Santa Clara County supervisors on Tuesday voted unanimously to draft an ordinance that would ban having or selling guns on county property, which essentially would end gun shows at the county fairgrounds.
Twice a year, on average, guns flood the Santa Clara County Fairgrounds in San Jose for a gun show. County Supervisor Ken Yeager wants to put a stop to it.
"All of us are trying to figure out ways that we can lower the level [of] guns and gun violence," Yeager said.
Yeager said something must be done after the most recent mass shooting to keep more guns off of South Bay streets. He also stated that the last gun show in early February only brought in about $6,000 for the county.
"The primary mission of the county is the health and welfare of our residents," he said. "It seems to me it's very counterproductive to have something like a gun show where you can buy and sell guns at a county facility."
Reaction to the board's decision was mixed. At least seven people spoke out against the proposed ban, saying it would take away Second Amendment rights and do little to stop gun violence.
"It's all legal at the gun shows, and frankly, if you ban it there, where will it go? The black market," county resident Mark Hinkle said. "So it will have a negative impact on gun safety and gun violence."
Ban supporters, meanwhile, say every little bit helps.

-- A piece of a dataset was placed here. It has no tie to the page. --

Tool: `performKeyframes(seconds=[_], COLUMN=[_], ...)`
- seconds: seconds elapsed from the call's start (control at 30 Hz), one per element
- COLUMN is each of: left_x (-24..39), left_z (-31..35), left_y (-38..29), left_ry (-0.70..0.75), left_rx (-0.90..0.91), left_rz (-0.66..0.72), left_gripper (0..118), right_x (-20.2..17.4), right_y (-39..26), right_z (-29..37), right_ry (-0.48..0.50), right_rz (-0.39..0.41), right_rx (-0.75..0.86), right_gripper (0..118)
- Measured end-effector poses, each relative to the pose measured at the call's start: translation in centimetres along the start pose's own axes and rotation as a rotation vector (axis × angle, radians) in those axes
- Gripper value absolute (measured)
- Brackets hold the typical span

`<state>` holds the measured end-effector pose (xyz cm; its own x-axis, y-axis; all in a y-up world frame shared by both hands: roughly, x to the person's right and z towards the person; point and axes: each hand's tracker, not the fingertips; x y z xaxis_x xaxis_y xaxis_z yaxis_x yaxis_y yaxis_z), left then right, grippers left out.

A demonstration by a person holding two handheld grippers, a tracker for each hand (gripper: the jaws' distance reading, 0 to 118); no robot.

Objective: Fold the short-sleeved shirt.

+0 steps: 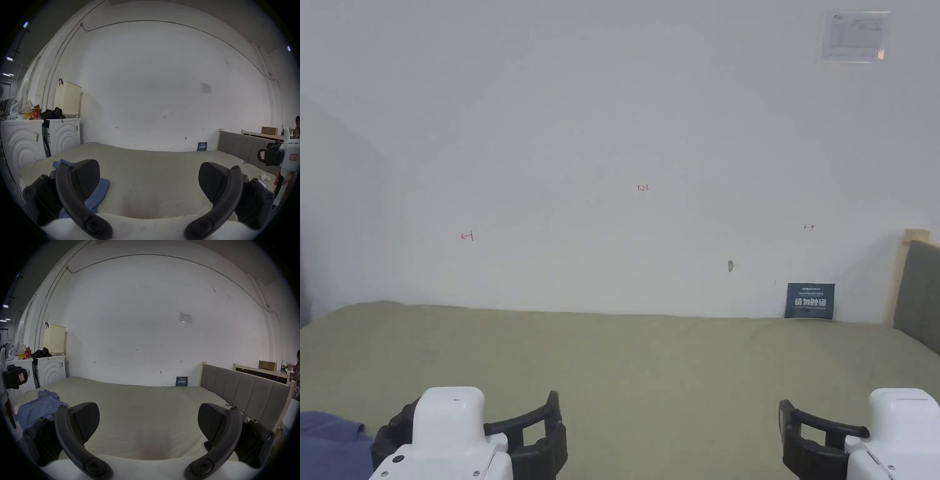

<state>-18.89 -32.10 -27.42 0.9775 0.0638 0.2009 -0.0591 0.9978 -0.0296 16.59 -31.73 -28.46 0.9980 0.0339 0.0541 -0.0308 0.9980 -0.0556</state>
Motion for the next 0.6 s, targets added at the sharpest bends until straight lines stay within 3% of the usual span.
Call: performKeyframes(seconds=[0.5, 0.53, 0.57, 0.6], left_x=[-0.4, -0.4, -0.2, 0.0], left_z=[0.3, 0.2, 0.1, 0.1], left_y=[-0.1, -0.1, -0.2, -0.4], left_ry=[0.016, 0.027, 0.048, 0.049], left_rx=[-0.025, -0.057, -0.075, -0.067], left_rz=[-0.005, -0.02, -0.037, -0.041], left_gripper=[118, 118, 109, 68], right_x=[-0.2, -0.2, -0.2, -0.3], right_y=[-0.6, -0.7, -0.8, -0.9], right_z=[0.1, 0.3, 0.4, 0.4], right_ry=[0.003, 0.03, 0.076, 0.064], right_rz=[-0.012, -0.011, 0.003, 0.016], right_rx=[-0.036, -0.043, -0.057, -0.065], right_gripper=[117, 113, 100, 61])
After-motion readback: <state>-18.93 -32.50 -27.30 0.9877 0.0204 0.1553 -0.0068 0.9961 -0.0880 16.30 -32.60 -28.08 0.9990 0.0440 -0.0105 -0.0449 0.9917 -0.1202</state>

"Anything we can do to reduce the prevalence of guns will help keep our community safe," Palo Alto resident Stacey Ashlund said.
The Bay Area hosts a number of gun shows annually. The Cow Palace, which is on state land in Daly City, hosts several a year despite the efforts of San Mateo County Supervisors, and the next gun show is in April.
Allen Stevens of San Jose said he’d rather see gun sales and shows be regulated than stopped.
"If you're a registered gun owner, if you're doing everything properly through the requirements in order to own a firearm, I don't see what the problem is," Stevens said.
Several people also voiced concerns that the Metcalf shooting range at Field Sports Park in Coyote Valley, which is on county property, may shut down if people are no longer allowed to possess guns there.
A UC Berkeley report from last year indicated there was a roughly 70 percent spike in gun violence in California communities within driving distance of Nevada following gun shows in the Silver State. There was no similar impact after California gun shows.